_Task objective:_
Search the listing for the string "ymin" and copy every line that contains it.

_Supplied data:_

>>>>

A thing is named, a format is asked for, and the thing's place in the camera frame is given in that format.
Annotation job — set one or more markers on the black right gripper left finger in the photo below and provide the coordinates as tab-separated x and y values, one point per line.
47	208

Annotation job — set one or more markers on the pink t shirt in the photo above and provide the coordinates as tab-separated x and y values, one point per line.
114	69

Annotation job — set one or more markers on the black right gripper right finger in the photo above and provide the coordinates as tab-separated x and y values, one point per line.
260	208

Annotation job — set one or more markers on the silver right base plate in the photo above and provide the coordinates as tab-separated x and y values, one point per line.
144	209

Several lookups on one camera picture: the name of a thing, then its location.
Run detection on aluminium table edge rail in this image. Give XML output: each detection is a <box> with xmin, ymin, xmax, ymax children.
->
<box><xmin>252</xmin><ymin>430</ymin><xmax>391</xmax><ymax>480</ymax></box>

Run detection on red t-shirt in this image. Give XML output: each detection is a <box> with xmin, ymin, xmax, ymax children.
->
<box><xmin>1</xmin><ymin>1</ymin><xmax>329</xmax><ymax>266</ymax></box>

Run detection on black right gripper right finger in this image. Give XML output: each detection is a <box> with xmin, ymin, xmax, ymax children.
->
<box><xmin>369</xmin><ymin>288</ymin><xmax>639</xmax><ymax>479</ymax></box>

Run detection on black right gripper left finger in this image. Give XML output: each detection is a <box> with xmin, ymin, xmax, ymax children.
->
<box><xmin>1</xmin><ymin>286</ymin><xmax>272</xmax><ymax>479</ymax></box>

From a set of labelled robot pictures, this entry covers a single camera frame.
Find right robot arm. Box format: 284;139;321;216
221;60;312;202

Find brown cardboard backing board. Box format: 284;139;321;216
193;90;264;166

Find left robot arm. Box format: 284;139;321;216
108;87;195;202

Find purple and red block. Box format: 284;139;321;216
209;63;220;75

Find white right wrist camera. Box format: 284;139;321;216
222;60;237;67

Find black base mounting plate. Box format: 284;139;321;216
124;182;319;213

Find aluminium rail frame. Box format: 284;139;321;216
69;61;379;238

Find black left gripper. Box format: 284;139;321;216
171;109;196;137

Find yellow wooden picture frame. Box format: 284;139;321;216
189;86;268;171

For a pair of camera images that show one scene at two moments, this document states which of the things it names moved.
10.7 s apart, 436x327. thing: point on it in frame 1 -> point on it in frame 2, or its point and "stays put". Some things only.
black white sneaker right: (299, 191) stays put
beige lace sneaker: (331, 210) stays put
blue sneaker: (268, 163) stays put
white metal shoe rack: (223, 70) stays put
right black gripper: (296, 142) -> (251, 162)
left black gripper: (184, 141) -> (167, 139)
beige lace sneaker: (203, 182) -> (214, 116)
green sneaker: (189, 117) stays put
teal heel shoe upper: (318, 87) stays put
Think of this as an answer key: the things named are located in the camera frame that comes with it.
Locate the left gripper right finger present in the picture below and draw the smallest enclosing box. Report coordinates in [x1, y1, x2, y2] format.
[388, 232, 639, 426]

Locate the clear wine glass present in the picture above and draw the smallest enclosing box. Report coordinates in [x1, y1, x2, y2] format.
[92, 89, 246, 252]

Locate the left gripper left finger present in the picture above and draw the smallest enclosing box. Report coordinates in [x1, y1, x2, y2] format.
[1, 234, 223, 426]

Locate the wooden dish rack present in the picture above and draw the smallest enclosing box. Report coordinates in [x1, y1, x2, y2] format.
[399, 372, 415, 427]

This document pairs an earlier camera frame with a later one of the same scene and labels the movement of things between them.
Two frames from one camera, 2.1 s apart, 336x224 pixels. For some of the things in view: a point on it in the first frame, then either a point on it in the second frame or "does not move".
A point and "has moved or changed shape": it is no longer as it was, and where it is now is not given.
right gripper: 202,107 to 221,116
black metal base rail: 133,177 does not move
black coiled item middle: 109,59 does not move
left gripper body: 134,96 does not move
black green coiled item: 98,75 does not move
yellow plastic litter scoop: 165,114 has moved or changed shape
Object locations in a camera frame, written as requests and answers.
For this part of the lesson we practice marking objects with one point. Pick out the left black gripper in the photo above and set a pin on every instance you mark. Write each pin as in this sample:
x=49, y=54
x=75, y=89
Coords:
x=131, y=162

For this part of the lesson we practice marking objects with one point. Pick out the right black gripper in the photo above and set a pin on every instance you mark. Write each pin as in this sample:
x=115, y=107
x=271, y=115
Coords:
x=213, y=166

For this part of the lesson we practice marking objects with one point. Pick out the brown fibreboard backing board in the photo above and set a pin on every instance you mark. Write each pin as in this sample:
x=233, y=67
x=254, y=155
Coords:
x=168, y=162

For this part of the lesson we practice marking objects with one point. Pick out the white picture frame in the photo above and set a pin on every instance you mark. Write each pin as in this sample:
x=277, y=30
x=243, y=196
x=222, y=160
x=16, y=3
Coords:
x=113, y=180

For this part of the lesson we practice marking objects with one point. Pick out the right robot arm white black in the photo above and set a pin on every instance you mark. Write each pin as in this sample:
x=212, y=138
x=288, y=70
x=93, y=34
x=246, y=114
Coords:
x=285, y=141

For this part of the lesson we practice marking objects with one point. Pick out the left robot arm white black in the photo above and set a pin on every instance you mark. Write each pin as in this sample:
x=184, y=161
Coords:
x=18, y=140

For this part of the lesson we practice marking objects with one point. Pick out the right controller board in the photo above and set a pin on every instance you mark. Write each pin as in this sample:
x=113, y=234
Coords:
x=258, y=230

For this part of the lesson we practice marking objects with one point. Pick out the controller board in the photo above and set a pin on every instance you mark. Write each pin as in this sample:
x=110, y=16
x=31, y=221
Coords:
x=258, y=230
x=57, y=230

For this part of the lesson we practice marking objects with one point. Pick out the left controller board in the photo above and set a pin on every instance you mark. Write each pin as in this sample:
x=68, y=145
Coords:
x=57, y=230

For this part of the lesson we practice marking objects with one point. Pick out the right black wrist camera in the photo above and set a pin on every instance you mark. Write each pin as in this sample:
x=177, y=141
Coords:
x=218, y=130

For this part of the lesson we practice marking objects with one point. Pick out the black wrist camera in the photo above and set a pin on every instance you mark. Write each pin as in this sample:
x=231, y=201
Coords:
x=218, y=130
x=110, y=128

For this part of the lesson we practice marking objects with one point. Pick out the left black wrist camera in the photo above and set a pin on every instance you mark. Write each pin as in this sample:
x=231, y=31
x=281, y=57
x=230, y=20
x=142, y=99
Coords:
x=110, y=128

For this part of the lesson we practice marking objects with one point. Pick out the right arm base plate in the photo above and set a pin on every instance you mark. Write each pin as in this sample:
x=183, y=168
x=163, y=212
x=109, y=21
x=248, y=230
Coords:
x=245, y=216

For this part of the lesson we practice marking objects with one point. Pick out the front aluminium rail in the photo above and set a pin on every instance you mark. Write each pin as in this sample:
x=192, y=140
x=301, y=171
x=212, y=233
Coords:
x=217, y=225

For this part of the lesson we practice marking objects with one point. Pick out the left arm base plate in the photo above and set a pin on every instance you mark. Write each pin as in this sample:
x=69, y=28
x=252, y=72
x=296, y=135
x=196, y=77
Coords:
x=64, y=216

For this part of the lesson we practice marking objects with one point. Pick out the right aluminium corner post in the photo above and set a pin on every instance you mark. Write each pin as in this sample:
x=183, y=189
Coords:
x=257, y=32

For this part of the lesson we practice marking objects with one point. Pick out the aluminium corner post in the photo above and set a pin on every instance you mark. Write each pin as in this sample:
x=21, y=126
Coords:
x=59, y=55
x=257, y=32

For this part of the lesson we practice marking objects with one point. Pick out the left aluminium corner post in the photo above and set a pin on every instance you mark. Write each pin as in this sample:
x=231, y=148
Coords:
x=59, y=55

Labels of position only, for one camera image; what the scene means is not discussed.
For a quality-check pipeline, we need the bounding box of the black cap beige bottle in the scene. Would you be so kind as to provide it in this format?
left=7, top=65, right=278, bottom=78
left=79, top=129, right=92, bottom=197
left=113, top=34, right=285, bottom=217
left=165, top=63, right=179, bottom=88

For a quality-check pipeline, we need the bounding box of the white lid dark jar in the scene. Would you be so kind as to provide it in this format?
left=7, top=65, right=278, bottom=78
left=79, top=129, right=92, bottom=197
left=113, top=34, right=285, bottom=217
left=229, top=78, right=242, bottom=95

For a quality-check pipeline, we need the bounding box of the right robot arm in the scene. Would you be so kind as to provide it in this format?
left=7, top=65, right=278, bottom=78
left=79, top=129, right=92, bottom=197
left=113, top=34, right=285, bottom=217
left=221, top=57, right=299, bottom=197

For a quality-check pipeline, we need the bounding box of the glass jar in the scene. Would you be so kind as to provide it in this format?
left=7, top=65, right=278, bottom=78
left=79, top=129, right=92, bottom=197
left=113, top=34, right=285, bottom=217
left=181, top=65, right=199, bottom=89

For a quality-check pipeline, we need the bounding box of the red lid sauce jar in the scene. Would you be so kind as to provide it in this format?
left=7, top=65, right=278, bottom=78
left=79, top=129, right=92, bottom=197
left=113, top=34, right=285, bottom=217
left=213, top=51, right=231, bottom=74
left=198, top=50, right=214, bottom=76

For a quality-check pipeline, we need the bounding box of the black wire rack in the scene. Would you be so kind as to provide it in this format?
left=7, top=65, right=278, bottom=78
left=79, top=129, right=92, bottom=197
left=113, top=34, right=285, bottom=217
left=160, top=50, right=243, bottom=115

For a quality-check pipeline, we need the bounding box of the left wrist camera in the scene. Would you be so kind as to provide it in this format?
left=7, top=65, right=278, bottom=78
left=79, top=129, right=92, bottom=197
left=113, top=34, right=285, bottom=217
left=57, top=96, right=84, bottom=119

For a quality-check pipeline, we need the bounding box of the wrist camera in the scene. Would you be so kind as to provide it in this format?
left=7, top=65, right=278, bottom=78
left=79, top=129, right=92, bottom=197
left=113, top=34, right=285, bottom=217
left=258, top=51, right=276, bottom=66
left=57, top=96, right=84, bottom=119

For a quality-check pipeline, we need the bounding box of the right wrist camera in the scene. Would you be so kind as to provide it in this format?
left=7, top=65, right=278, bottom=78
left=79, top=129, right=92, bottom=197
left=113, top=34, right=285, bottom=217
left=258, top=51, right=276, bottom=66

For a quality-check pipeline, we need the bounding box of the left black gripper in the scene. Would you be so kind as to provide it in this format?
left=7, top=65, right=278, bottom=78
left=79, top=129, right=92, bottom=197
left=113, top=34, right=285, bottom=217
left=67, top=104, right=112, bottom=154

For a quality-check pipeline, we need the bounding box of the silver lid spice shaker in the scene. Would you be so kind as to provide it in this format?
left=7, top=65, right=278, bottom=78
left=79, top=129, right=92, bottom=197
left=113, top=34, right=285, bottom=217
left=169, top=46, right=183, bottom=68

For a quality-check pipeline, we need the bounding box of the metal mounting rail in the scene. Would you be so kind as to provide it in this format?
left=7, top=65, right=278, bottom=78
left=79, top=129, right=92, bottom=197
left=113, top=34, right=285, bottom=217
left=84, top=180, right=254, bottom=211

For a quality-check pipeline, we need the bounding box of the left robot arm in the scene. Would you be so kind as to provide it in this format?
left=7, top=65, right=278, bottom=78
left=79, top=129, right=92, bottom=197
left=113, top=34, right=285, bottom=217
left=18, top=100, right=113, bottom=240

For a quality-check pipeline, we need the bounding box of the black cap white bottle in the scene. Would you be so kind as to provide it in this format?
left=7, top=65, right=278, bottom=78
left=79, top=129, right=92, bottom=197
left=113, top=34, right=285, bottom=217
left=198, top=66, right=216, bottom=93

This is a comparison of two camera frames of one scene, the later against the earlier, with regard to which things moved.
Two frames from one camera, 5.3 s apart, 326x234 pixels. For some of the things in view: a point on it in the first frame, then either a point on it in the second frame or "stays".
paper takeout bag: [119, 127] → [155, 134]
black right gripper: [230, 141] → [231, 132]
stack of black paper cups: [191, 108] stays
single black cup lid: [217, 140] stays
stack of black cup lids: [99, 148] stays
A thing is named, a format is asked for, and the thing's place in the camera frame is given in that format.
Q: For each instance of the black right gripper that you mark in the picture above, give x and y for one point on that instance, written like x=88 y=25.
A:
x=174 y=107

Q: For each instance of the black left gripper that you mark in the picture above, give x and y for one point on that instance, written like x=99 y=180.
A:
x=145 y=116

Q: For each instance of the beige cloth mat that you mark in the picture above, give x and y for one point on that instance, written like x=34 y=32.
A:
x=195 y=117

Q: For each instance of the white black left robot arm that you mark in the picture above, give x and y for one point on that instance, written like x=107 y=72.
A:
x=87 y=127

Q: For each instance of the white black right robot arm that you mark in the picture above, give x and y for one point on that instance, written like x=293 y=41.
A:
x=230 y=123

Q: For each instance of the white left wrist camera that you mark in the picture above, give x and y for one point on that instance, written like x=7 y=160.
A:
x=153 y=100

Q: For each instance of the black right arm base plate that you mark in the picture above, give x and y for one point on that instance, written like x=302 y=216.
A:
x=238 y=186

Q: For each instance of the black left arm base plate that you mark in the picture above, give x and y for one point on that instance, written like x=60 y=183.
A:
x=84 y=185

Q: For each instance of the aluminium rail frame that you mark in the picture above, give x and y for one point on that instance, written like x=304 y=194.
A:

<<<<

_Finished task:_
Run detection on aluminium table edge rail in this image. Give XML output: each detection is a <box> with xmin, ymin, xmax, ymax children.
<box><xmin>252</xmin><ymin>430</ymin><xmax>391</xmax><ymax>480</ymax></box>
Run detection on red t-shirt in this image. Give XML output: each detection is a <box> with xmin, ymin, xmax, ymax children.
<box><xmin>1</xmin><ymin>1</ymin><xmax>329</xmax><ymax>266</ymax></box>
Run detection on black right gripper right finger in this image. Give XML output: each detection is a <box> with xmin, ymin, xmax, ymax children.
<box><xmin>369</xmin><ymin>288</ymin><xmax>639</xmax><ymax>479</ymax></box>
Run detection on black right gripper left finger in this image. Give XML output: each detection is a <box> with xmin, ymin, xmax, ymax children.
<box><xmin>1</xmin><ymin>286</ymin><xmax>272</xmax><ymax>479</ymax></box>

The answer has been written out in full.